> _Goal of the exercise_
The full set of entries, reproduced exactly, is the expected answer.

> _Records for this exercise_
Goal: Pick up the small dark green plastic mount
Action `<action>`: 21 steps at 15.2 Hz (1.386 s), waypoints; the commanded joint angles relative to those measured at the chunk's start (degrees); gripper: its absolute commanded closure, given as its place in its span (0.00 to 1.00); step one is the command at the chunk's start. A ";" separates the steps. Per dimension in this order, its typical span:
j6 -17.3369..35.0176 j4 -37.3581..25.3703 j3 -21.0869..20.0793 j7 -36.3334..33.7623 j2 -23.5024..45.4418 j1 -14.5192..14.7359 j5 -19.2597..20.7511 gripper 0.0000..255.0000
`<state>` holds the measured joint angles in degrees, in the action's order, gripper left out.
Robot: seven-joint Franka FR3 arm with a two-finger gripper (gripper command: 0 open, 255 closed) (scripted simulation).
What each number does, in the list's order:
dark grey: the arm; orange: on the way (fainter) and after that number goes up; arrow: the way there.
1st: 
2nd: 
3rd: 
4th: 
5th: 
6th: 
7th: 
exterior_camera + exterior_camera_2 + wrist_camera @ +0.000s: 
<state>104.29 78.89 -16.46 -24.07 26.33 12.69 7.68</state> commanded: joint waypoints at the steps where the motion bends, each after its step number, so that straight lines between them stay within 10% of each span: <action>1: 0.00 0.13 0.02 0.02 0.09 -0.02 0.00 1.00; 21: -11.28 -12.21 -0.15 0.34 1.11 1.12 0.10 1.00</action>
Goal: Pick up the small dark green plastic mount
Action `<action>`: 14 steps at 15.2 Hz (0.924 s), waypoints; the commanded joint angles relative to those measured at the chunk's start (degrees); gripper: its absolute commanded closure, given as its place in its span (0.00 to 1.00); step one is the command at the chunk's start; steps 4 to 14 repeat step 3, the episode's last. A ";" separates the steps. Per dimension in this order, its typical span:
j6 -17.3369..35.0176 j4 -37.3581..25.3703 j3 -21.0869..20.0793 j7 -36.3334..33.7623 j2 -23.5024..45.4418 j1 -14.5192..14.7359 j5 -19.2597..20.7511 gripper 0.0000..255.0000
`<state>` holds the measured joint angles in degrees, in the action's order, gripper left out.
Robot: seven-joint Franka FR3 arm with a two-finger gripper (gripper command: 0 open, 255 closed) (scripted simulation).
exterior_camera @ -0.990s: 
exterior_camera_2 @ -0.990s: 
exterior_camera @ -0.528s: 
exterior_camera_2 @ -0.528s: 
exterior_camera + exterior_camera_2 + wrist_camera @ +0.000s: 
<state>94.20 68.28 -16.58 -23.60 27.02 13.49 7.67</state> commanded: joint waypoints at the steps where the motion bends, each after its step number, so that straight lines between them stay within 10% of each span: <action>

> _Answer box_
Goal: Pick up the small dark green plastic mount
Action `<action>`: 21 steps at 15.2 Hz (1.386 s), waypoints; the commanded joint angles relative to those measured at the chunk's start (degrees); gripper: its absolute commanded closure, given as its place in its span (0.00 to 1.00); step one is the command at the chunk's start. A ";" separates the steps. Per dimension in this order, its typical span:
j6 -17.3369..35.0176 j4 -37.3581..25.3703 j3 -21.0869..20.0793 j7 -36.3334..33.7623 j2 -23.5024..45.4418 j1 -14.5192..14.7359 j5 -19.2597..20.7511 gripper 0.0000..255.0000
`<state>` holds the measured joint angles in degrees, in the action's order, gripper left out.
Robot: seven-joint Franka FR3 arm with a two-finger gripper (gripper command: 0 open, 255 closed) (scripted simulation).
What each number does, in the list's order:
dark grey: the arm; orange: on the way (fainter) and after that number goes up; arrow: the way there.
1st: 
2nd: 
3rd: 
4th: 
5th: 
6th: 
7th: 
exterior_camera + exterior_camera_2 + wrist_camera @ +0.000s: 
<state>104.29 78.89 -16.46 -24.07 26.33 12.69 7.68</state> commanded: joint waypoints at the steps where the motion bends, each after its step number, so that straight lines between them stay within 10% of each span: <action>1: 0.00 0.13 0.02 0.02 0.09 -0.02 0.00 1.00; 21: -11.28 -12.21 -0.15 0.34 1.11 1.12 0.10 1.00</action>
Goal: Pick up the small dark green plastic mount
Action `<action>`: 14 steps at 15.2 Hz (0.924 s), waypoints; the commanded joint angles relative to those measured at the chunk's start (degrees); gripper: its absolute commanded closure, given as its place in its span (0.00 to 1.00); step one is the command at the chunk's start; steps 4 to 14 repeat step 3, the episode's last. A ";" separates the steps. Per dimension in this order, its typical span:
j6 -17.3369..35.0176 j4 -37.3581..25.3703 j3 -21.0869..20.0793 j7 -36.3334..33.7623 j2 -23.5024..45.4418 j1 -14.5192..14.7359 j5 -19.2597..20.7511 gripper 0.0000..255.0000
`<state>` holds the measured joint angles in degrees, in the action's order, gripper left out.
Robot: seven-joint Franka FR3 arm with a two-finger gripper (gripper command: 0 open, 255 closed) (scripted simulation).
exterior_camera @ -0.990s: 
exterior_camera_2 @ -0.990s: 
exterior_camera @ -0.528s: 
exterior_camera_2 @ -0.528s: 
exterior_camera + exterior_camera_2 + wrist_camera @ +0.000s: 
<state>94.20 68.28 -16.58 -23.60 27.02 13.49 7.67</state> commanded: joint waypoints at the steps where the motion bends, each after its step number, so that straight lines between them stay within 10% of each span: <action>

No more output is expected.